Monday, April 25, 2005

end of an era

well, as expected, the end of an era dawns the beginning of a new one. my first ever term as a student in the US ended and i had a whole 24 hours to celebrate the vacation. Yes i had a whole sunday for a vacation between two terms.

i started with a splendid game of squash with an oversized squash court with bigger boundaries, which can make any novice play like Jahangir Khan. wasn't too much fun. all it gave me was body ache and it was thorough in doing so. i have a pain in every part of my body, well almost everypart (i dont have a headache, stop imagining perversions)

saw oceans twelve with my gurl, till the time it got boring, i guess all remakes suck, with a few exception.

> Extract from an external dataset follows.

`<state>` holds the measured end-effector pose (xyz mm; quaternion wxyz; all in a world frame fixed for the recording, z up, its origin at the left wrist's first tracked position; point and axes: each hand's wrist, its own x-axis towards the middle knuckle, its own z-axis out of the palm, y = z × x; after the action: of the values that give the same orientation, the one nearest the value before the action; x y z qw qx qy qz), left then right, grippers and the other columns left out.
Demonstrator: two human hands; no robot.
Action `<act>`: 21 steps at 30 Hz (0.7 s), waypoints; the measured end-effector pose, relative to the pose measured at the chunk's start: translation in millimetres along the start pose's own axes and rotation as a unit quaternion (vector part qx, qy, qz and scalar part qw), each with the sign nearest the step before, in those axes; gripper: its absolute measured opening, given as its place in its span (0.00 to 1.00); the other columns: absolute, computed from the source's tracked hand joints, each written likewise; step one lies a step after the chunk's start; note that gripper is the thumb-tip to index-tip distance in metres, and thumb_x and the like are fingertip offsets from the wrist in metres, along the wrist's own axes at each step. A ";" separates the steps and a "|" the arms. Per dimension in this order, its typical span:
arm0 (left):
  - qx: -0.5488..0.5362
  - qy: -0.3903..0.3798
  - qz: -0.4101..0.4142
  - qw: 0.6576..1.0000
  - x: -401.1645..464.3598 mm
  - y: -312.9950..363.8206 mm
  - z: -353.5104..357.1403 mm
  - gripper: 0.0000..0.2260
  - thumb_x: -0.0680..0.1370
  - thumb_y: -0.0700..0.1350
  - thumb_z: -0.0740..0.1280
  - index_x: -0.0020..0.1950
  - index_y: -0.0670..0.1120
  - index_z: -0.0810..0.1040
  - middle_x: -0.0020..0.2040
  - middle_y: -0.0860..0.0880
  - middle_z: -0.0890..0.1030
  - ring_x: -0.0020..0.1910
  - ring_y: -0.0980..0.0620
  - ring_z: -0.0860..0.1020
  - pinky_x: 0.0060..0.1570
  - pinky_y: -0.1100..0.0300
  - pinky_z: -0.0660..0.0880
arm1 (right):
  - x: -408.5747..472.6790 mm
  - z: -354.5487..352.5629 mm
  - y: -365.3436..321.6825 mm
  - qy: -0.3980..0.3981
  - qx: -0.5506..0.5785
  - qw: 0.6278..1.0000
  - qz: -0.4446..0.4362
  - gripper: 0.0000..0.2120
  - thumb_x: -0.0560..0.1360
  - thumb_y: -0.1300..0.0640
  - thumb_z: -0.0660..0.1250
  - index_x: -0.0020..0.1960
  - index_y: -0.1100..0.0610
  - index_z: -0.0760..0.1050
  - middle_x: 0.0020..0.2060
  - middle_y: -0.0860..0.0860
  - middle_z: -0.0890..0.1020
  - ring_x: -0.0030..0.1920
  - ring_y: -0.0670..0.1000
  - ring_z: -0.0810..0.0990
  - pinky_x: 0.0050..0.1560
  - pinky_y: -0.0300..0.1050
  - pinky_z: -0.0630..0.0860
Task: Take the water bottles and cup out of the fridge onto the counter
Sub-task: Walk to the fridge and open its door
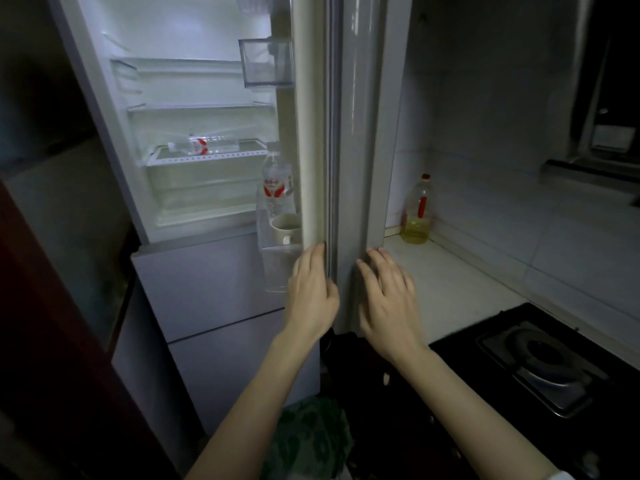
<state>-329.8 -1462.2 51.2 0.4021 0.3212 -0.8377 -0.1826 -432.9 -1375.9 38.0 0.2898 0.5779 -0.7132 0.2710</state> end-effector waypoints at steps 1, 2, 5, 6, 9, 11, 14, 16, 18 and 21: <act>-0.006 -0.007 0.002 1.000 0.1 3.4 5.2 0.27 0.75 0.33 0.60 0.74 0.39 0.58 0.72 0.41 0.64 0.72 0.44 0.63 0.71 0.59 0.56 | -1.0 -0.3 4.2 0.000 0.001 1.000 0.001 0.28 0.63 0.65 0.66 0.63 0.65 0.72 0.64 0.62 0.74 0.68 0.57 0.62 0.62 0.58 0.70; -0.012 -0.014 0.004 1.000 0.7 7.2 10.4 0.28 0.75 0.34 0.60 0.74 0.39 0.57 0.73 0.42 0.63 0.72 0.45 0.62 0.70 0.61 0.54 | -2.2 -0.7 8.7 0.001 0.000 1.000 -0.002 0.28 0.63 0.64 0.65 0.63 0.64 0.72 0.64 0.62 0.74 0.68 0.57 0.62 0.62 0.57 0.70; -0.040 -0.044 0.007 0.998 5.3 17.9 23.9 0.29 0.75 0.35 0.60 0.75 0.40 0.56 0.74 0.43 0.62 0.73 0.47 0.62 0.71 0.61 0.56 | -4.5 -0.6 19.2 0.003 0.009 1.000 -0.006 0.25 0.68 0.59 0.56 0.64 0.63 0.71 0.64 0.61 0.74 0.65 0.56 0.65 0.62 0.51 0.67; -0.054 -0.053 0.004 0.997 7.9 21.4 27.8 0.29 0.75 0.35 0.60 0.75 0.40 0.56 0.74 0.43 0.63 0.72 0.47 0.63 0.71 0.58 0.59 | -3.7 -0.6 22.0 0.003 0.012 1.000 -0.004 0.26 0.68 0.57 0.55 0.65 0.63 0.70 0.64 0.61 0.74 0.64 0.56 0.66 0.60 0.49 0.66; -0.077 -0.069 -0.014 0.995 17.9 31.0 38.5 0.28 0.75 0.36 0.61 0.74 0.42 0.58 0.73 0.44 0.65 0.71 0.46 0.66 0.69 0.54 0.64 | -0.4 4.5 31.7 0.007 0.008 1.000 0.006 0.28 0.68 0.56 0.60 0.67 0.62 0.66 0.67 0.62 0.71 0.64 0.56 0.66 0.59 0.51 0.71; -0.069 -0.084 -0.010 0.994 24.9 36.3 45.0 0.27 0.76 0.37 0.61 0.74 0.42 0.59 0.72 0.44 0.66 0.70 0.46 0.66 0.69 0.55 0.64 | 2.6 10.7 39.3 0.003 0.015 1.000 0.010 0.34 0.65 0.59 0.68 0.70 0.62 0.63 0.69 0.64 0.67 0.67 0.58 0.63 0.60 0.55 0.71; -0.036 -0.093 0.030 0.995 32.6 38.8 53.6 0.27 0.75 0.36 0.61 0.73 0.40 0.61 0.71 0.41 0.67 0.70 0.44 0.66 0.69 0.56 0.61 | 3.4 19.2 52.0 -0.002 0.024 1.000 0.018 0.39 0.63 0.63 0.73 0.71 0.62 0.62 0.70 0.68 0.62 0.70 0.63 0.60 0.62 0.60 0.70; -0.014 -0.085 0.048 0.995 33.8 37.0 57.5 0.26 0.75 0.35 0.61 0.73 0.40 0.62 0.71 0.41 0.68 0.70 0.44 0.66 0.69 0.57 0.60 | 1.6 22.5 61.2 -0.009 0.021 1.000 0.021 0.37 0.64 0.64 0.73 0.70 0.62 0.63 0.71 0.69 0.59 0.71 0.65 0.59 0.63 0.61 0.68; -0.006 -0.068 0.060 0.996 34.0 33.0 61.2 0.25 0.75 0.35 0.61 0.72 0.41 0.64 0.69 0.42 0.70 0.69 0.45 0.67 0.68 0.57 0.61 | 1.2 24.0 71.3 -0.020 0.008 0.999 0.027 0.36 0.64 0.65 0.72 0.70 0.63 0.64 0.71 0.70 0.57 0.72 0.67 0.58 0.64 0.62 0.67; -0.005 -0.049 0.073 0.996 34.9 24.5 65.7 0.24 0.73 0.34 0.60 0.69 0.41 0.68 0.67 0.43 0.73 0.66 0.46 0.70 0.67 0.58 0.62 | 3.3 24.9 84.2 -0.027 -0.009 0.999 0.044 0.34 0.64 0.66 0.70 0.68 0.64 0.66 0.71 0.72 0.55 0.71 0.70 0.58 0.64 0.62 0.66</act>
<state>-407.8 -1465.2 44.3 0.3746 0.2481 -0.8766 -0.1720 -518.5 -1380.4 19.0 0.2631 0.5503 -0.7479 0.2618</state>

had to wait on the bus stop on my way home for ever i guess, after some 90 minutes wait, i finally got a bus at 11:45 in the night. it was fun trying to keep up my body heat by walking up and down in a very soar body. i guess we all deserve what we get.

the next term is starting today, and all i can think is when is my loan gonna come, when do i have to work, how much to pay for CPA, when to do it. well i know i came with a purpose and even though its not a total financial embarassment, its a little hardship and i know everyone is doing all that they can to help me. I know i will get past this and once i am very very rich (hopefully very very soon) i will laugh at this, even if i dont laugh, may be just smile :)

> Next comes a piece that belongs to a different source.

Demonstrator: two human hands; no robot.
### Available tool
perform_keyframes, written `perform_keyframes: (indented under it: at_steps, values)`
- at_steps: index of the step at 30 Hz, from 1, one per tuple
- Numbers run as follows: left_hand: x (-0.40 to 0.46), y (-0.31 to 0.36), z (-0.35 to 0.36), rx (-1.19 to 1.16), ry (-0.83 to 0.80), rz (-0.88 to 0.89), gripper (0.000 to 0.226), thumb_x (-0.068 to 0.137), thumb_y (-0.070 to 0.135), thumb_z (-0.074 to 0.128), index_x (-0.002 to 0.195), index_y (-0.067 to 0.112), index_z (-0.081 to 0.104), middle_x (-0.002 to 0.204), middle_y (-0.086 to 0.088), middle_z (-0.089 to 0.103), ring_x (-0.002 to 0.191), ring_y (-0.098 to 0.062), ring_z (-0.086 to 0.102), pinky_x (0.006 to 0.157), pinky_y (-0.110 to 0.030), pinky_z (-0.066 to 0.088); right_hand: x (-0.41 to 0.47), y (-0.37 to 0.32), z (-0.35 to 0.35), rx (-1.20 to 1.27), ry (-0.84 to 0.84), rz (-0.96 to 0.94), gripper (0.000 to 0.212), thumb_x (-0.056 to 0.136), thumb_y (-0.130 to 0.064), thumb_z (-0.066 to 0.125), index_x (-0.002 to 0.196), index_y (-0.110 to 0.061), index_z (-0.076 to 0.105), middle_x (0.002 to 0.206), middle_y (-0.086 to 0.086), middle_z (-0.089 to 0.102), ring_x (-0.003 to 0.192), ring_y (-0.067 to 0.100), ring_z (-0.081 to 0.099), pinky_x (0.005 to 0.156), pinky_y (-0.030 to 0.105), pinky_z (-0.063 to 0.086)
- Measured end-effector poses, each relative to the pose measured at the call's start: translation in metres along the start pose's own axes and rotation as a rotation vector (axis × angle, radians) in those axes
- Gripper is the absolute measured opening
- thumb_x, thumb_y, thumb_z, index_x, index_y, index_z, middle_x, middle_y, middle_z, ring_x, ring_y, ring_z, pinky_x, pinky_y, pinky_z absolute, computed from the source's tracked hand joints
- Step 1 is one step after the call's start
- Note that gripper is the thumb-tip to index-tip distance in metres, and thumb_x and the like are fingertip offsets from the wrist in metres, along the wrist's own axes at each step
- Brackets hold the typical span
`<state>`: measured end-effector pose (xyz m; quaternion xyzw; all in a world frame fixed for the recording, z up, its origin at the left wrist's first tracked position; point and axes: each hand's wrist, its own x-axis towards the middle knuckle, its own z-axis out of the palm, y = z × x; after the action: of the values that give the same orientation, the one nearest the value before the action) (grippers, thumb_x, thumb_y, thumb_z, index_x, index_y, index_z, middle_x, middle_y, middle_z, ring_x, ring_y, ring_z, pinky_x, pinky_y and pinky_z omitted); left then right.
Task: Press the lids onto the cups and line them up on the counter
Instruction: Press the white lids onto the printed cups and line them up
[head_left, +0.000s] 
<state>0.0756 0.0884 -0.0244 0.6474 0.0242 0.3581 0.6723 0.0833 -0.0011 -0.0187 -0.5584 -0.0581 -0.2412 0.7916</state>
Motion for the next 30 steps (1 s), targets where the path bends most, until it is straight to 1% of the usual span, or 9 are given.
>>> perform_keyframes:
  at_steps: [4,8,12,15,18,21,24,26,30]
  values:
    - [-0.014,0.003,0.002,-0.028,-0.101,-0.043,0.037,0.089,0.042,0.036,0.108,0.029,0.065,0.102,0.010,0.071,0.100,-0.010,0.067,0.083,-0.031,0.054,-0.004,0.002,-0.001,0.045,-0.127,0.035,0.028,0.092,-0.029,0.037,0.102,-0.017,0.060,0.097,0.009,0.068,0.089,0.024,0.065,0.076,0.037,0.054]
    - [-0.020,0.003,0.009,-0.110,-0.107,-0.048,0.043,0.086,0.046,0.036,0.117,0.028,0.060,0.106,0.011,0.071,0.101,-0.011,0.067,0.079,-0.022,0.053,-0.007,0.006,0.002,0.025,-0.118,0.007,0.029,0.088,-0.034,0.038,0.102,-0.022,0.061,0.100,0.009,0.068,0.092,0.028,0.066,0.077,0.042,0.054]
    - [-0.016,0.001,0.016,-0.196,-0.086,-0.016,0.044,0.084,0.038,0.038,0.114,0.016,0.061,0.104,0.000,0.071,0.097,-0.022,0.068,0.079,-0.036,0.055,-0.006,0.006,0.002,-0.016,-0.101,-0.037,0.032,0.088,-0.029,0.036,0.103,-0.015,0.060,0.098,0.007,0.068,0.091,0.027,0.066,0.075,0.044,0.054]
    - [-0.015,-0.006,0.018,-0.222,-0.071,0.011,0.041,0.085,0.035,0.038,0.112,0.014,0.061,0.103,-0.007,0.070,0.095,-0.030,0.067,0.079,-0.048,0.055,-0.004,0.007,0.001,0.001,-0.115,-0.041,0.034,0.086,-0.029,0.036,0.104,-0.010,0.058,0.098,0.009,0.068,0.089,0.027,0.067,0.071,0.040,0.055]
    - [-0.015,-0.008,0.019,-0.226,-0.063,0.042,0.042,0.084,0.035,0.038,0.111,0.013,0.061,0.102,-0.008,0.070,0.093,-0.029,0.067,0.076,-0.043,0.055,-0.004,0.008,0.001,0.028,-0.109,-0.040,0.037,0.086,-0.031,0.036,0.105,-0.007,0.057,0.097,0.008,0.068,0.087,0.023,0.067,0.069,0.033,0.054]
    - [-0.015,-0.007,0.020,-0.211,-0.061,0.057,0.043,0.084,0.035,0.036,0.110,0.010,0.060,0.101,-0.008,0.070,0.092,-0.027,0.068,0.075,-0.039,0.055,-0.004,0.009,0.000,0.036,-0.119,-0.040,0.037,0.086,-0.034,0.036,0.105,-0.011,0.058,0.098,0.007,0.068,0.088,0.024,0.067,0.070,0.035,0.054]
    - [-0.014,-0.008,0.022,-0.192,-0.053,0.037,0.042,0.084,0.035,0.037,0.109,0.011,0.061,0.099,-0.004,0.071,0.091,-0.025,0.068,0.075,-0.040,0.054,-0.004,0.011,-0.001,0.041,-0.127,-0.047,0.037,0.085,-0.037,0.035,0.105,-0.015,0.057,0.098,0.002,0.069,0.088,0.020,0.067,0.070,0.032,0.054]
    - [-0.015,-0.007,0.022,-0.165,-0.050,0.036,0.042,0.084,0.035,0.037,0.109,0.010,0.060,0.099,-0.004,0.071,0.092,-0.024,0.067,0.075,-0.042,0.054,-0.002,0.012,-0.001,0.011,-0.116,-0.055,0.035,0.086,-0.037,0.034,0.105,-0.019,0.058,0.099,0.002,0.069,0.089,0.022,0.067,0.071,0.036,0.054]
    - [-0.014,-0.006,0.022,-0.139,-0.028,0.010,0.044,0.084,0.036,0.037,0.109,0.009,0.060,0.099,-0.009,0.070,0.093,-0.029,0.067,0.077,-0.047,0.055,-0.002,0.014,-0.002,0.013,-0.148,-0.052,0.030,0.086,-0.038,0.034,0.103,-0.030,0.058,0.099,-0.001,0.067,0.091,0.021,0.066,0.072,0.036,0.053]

I guess life at this point is like a game of poker, u put in money bet higher or just match the surroudings thinking you have a pair of aces, but when the flop, the turn and the rivers come out, you hope they dont give anyone else a stratight flush. we expect we get 2 aces on the flop and take everything. But unfortunately that does not happen all the time.

well, i guess if i win a lottery i might be very very stable, but what are the chances of that happening :). but that doesn't put me down and get me down either. if someone won a 205 million dollar lottery with just one ticket, i guess anything is possible.

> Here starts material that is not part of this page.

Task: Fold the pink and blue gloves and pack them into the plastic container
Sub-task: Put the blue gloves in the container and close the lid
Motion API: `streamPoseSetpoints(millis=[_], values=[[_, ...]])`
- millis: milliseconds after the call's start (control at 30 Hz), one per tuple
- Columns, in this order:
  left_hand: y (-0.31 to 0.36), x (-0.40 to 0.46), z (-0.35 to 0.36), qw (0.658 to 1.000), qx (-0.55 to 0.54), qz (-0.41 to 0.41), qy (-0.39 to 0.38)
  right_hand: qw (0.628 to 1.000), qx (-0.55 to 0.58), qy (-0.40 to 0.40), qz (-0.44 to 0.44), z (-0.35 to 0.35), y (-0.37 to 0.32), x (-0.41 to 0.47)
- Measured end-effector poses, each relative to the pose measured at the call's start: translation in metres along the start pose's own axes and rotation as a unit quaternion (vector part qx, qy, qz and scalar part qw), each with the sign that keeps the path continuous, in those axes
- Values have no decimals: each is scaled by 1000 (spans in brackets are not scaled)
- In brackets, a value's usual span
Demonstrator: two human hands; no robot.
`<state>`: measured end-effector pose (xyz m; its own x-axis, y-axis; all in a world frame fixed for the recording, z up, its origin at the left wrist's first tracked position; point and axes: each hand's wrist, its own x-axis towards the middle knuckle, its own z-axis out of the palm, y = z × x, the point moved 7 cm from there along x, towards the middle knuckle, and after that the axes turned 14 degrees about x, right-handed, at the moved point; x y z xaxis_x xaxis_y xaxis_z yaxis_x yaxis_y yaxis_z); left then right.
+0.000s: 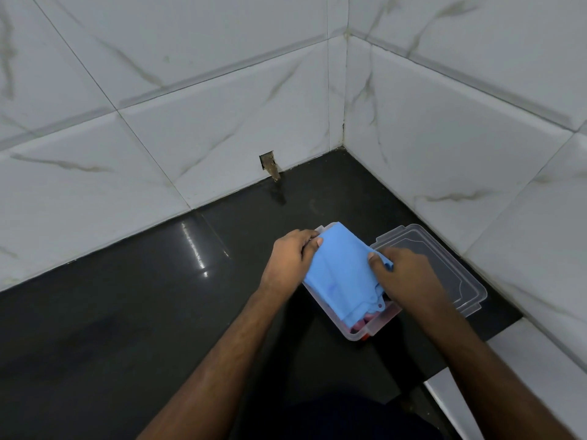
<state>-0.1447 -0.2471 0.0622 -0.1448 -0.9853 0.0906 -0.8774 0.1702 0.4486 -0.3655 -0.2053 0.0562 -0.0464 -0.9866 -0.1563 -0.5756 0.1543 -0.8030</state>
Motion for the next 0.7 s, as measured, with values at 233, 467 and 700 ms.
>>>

i will be here to update my arduous task ahead and i hope u will be there to read it, whats the point otherwise :)

all this melancholy has made me hungry.

i gotta go eat now, probably a big piece of gainful side of life :)

vathsa
who else!

Monday, April 18, 2005

just another SAKI sunrise

yup,
alchohol kills you slowly, but i am not in a hurry anyway!

on the eve of 2 waiver exams, i am set out to explore the hedonic side of the city that never sleeps. Started off great with a good walk to the subway. with very minimal efforts. reached the tibetian restaurant called "TSAMPA". where the rage, was introduced (again) to the japanese rice wine or Saki. I guess this is the only alchoholic drink that is served hot. well, the introduction did not end at this point, i learnt the art of patience, well thats what you get when you are trying to eat delicious food with chopsticks and i am not used to chopsticks. after much deliberation and concentrated efforts i made it easy on myself and asked for fork :).
but it was fun trying, i am a natural i guess, well some kinda natural.

with a heavy course of tofu and spicy noodles and probably some parts of the chopstick, we embarked on our next journey to a place called "Qua". Turns out this is a club and not a lounge, well, as long as theres alchohol in my body and spirit in my mind (like always) i am game for almost anything. after another couple of rounds of my good frined Jack (Daniels that is) we hung around the center stage. which was more beatified (not beautified) with a couple of half dressed (as opposed to naked) gurls. unfortunately i found neither one very attractive. i was more than pleased with my pretty girl friend by my side. i guess boys will be boys.

when we hit the sack it was almost dawn.

and more importantly when i woke up it was too late in the afternoon to prepare from scratch for 2 subjects, when one of those subjects is calculus, yes, calculus in business school, but as i said i am writing a waiver, so i dont have to sit thru the classes.

now that the time for the exam is up, i guess and more importantly i hope that it went well.

its time to do my fav. thing, to eat now :)

i guess i should part with all my readers with something i learnt today
well, its a word
so try this on for size

a convivial atmosphere at the reunion (of vathsa with music)

ciao

Monday, April 11, 2005


me and my gurl Posted by Hello

contemplating

well, my gurl got a good bonus, as happy as i was i guess, i was not the best expresser of my happiness. which makes me wanna wonder, why was the mood so melancholic???
i have like everything i need right now, i got my finances worked out, i get to see my gurl every day, my exams and presentations are going good, people back at home are doing good.
whats wrong with me today, i am still contemplating :)

yeah, a series of events have happened.
my gurl gifted me with a black silvertone guitar with amps and zoom for effects, its awesome, but for some reason, all i can play is smoke on the water riff. well, i do play the riff for crazy train, but all u hear is the crazy part, and the train seems to have departed long time ago.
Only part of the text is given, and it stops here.